● **PROBLEM REQUIREMENTS**
From the entries below, copy every line where the string "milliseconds" appears.

+++

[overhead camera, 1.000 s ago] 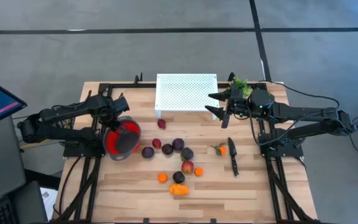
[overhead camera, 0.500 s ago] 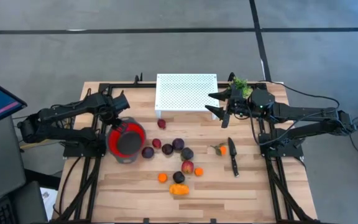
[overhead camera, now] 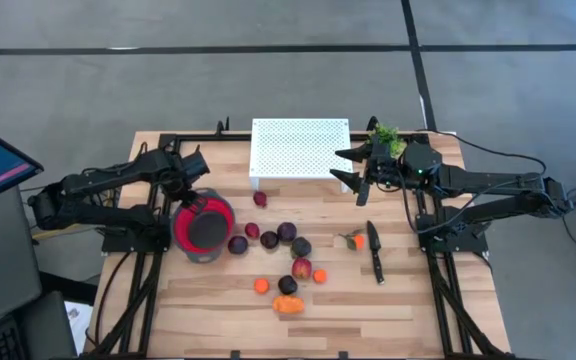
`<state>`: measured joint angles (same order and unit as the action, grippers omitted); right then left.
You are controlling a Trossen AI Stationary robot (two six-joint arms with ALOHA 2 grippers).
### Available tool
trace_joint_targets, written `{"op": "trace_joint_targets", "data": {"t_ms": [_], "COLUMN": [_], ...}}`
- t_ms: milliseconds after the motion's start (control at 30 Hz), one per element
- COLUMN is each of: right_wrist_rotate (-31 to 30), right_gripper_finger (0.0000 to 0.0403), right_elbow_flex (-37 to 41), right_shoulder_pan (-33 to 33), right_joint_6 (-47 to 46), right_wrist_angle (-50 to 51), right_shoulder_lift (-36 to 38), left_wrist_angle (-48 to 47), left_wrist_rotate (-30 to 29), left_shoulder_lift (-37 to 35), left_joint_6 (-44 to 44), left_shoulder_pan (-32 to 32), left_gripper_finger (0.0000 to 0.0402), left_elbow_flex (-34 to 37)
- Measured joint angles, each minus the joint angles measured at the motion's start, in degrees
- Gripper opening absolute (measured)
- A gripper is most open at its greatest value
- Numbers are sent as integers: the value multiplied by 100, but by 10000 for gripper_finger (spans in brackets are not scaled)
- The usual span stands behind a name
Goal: Pick & Place Fruit
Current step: Put the strainer bowl on the left side of the shelf
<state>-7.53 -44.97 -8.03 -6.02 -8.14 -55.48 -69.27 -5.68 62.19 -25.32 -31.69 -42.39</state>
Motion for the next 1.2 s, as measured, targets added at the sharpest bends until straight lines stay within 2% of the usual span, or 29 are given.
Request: {"op": "trace_joint_targets", "data": {"t_ms": [100,233,433,533,767,1033,1200], "right_wrist_rotate": [0,0,0,0,0,0,2], "right_gripper_finger": [260,260,260,260,260,260,260], "right_elbow_flex": [0,0,0,0,0,0,0], "right_shoulder_pan": [0,2,2,2,2,2,2], "right_joint_6": [-2,0,15,17,12,14,15], "right_wrist_angle": [0,4,4,4,4,4,4], "right_shoulder_lift": [0,0,0,0,0,0,0], "left_wrist_angle": [15,143,317,350,366,404,300], "left_wrist_rotate": [11,371,595,589,642,708,1090], "left_shoulder_lift": [2,4,2,2,-5,-1,2], "left_joint_6": [0,-17,-42,-40,1,-37,160], "left_shoulder_pan": [-24,-67,-65,-65,-65,-65,-65], "left_gripper_finger": [140,140,135,112,21,34,18], "left_elbow_flex": [180,459,555,555,551,516,121]}}
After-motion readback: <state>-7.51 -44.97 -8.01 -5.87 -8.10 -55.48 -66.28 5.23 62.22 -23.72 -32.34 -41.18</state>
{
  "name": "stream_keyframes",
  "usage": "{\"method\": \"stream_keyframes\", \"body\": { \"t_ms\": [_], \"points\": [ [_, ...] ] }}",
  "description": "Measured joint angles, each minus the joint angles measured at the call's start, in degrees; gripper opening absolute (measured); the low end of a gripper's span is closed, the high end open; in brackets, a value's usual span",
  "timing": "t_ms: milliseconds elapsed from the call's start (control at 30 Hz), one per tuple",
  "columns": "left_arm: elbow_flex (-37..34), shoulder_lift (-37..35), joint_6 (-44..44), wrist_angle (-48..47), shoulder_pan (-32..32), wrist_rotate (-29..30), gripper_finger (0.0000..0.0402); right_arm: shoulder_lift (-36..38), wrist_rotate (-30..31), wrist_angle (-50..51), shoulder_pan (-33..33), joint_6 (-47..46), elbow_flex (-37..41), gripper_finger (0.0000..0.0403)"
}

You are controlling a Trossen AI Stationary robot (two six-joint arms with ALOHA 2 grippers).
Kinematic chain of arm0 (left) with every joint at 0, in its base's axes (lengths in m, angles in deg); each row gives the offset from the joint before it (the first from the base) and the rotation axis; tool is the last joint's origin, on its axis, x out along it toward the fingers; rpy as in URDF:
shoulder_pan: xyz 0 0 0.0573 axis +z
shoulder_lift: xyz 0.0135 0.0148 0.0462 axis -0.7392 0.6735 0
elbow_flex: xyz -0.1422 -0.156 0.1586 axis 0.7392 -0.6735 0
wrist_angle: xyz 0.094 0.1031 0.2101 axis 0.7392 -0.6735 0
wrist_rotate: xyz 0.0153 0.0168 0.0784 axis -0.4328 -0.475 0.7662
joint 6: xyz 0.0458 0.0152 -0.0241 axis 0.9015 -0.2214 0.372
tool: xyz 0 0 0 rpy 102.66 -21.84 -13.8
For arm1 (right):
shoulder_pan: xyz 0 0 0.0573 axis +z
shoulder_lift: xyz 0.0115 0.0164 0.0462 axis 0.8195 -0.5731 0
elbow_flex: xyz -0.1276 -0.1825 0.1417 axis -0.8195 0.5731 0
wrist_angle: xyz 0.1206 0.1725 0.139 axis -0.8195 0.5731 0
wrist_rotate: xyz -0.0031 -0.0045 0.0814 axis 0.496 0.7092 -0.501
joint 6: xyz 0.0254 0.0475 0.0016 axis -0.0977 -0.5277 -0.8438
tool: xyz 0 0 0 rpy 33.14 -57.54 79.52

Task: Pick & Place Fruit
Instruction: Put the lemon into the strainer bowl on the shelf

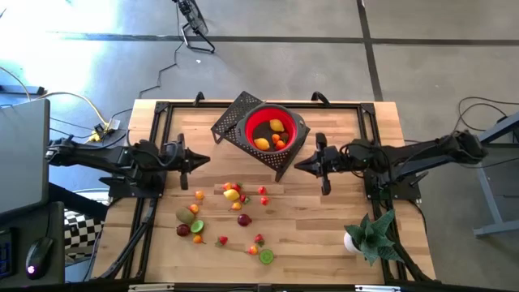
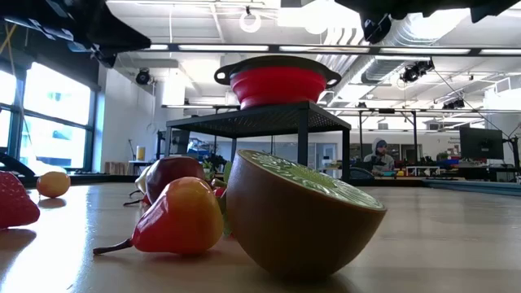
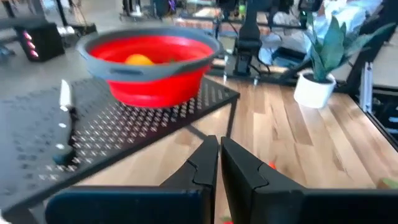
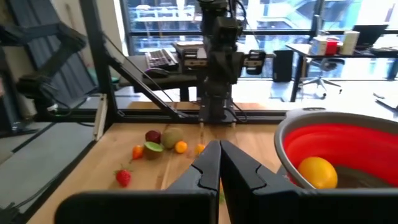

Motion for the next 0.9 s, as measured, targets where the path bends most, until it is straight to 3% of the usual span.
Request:
{"method": "stream_keyframes", "body": {
  "t_ms": [167, 400, 667, 900],
  "points": [
    [0.0, 5.4, -3.1, 0.7, -1.4, -0.6, 0.0019, 0.0, 6.3, 0.9, 3.8, -0.2, 0.0, 0.0002],
    [0.0, 13.2, -3.6, 7.4, -9.4, 2.9, 0.0019, 0.0, 12.5, 3.2, 6.5, -0.2, 0.0, 0.0002],
    [0.0, 17.7, -5.2, 9.8, -17.4, 14.4, 0.0019, 0.0, 13.3, 4.2, 6.4, -0.2, 0.0, 0.0002],
    [0.0, 19.9, -5.8, 14.0, -21.1, 18.1, 0.0019, 0.0, 13.3, 4.2, 6.4, -0.1, 0.0, 0.0002]
  ]
}}
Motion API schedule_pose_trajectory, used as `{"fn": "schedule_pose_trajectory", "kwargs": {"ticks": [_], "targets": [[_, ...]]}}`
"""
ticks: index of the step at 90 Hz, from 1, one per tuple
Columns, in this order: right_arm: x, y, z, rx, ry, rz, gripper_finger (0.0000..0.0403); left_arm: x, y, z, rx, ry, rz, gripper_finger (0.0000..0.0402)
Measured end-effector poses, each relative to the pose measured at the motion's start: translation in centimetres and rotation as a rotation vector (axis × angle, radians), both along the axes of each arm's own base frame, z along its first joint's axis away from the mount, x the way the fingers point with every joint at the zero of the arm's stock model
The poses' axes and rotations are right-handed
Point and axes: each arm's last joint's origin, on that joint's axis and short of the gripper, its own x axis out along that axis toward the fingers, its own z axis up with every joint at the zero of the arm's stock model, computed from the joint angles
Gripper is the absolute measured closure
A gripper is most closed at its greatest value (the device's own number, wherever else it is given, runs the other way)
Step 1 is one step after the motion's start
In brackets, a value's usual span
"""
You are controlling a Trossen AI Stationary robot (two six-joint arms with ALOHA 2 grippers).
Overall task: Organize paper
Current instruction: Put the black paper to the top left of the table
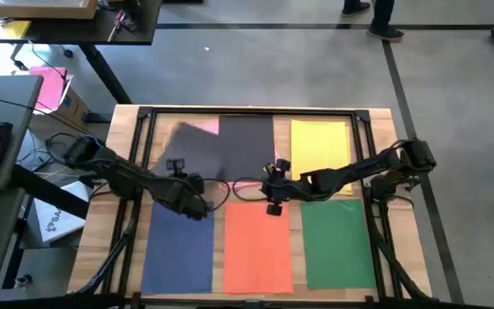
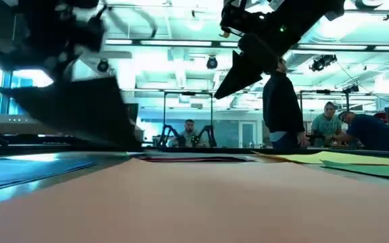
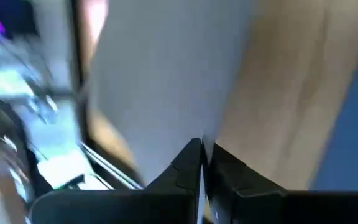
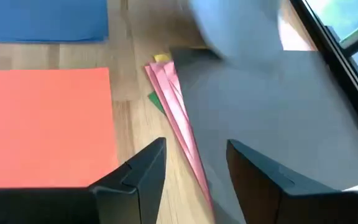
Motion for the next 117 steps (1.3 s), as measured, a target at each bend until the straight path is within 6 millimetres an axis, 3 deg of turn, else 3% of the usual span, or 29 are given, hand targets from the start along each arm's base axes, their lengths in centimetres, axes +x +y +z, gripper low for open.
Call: {"fn": "schedule_pose_trajectory", "kwargs": {"ticks": [21, 41, 62, 117], "targets": [[0.1, 0.0, 0.1, 0.010, -0.012, 0.007, 0.0249, -1.2, 0.7, -4.6, 0.002, 0.008, -0.039, 0.0401], [0.1, 0.2, 0.1, 0.033, -0.008, 0.030, 0.0249, -2.6, 2.2, -6.3, -0.006, 0.052, 0.061, 0.0401], [0.1, 0.2, 0.1, 0.034, -0.015, 0.030, 0.0249, -2.8, 2.9, -8.2, -0.071, -0.012, 0.084, 0.0401], [0.2, 0.2, 0.1, 0.036, -0.022, 0.031, 0.0249, -1.8, 3.5, -8.2, -0.110, -0.130, 0.178, 0.0402]]}}
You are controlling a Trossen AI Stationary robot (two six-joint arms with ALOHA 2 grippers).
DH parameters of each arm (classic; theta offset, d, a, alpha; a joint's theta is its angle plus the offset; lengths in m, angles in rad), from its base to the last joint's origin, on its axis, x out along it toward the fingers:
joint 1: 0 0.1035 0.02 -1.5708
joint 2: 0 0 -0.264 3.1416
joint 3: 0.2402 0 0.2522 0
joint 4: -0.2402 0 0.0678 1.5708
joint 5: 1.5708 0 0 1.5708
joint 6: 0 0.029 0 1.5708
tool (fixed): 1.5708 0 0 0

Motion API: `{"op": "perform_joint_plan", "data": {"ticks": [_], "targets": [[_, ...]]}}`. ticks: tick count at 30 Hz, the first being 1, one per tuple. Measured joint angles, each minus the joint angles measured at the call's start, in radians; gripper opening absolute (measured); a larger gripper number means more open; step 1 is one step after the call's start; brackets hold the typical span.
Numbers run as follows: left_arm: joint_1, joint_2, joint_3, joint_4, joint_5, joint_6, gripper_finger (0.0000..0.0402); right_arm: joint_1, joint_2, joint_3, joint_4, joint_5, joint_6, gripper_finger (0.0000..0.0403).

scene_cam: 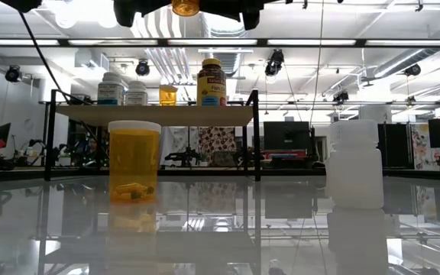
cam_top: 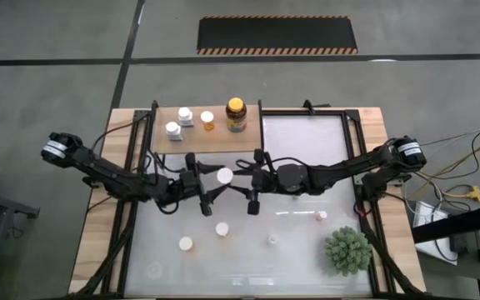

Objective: Pick and place medicine bottles onto shelf by color
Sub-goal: Put the orange pill bottle on the shelf

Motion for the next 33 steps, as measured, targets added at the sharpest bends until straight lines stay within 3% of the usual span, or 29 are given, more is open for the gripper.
{"op": "perform_joint_plan", "data": {"ticks": [6,12,21,33], "targets": [[0.0,-0.072,0.0,-0.184,-0.088,0.008,0.0263,-0.04,0.0,0.0,-0.027,0.016,0.082,0.0164],[0.0,-0.163,-0.001,-0.357,-0.168,0.001,0.0263,-0.106,0.028,0.0,-0.075,0.125,0.177,0.0164],[0.0,-0.194,-0.002,-0.4,-0.238,0.011,0.0264,-0.216,0.139,0.024,-0.078,0.201,0.254,0.0164],[0.001,-0.193,-0.002,-0.416,-0.283,0.028,0.0262,-0.256,0.208,0.11,-0.143,0.218,0.234,0.0164]]}}
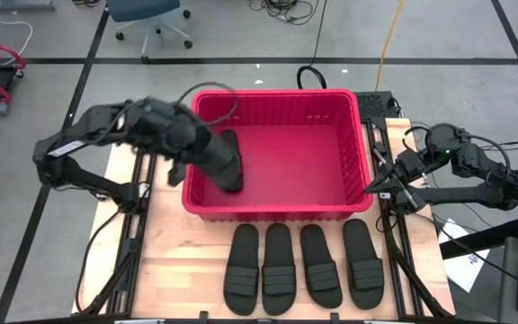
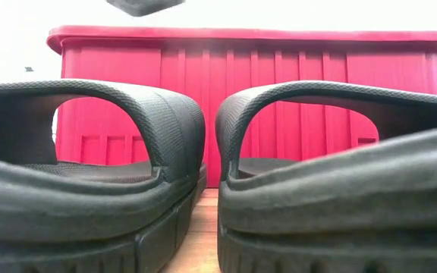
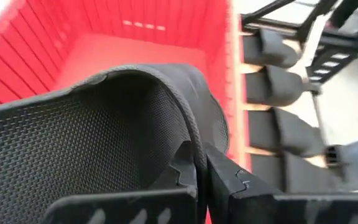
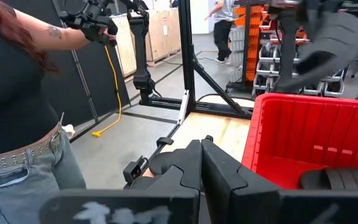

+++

● **EXERCISE OUTPUT**
- t_ms: milliseconds after the motion's start (control at 30 Hz), one per element
  "timing": "t_ms: milliseconds elapsed from the call's start (control at 30 Hz), one per tuple",

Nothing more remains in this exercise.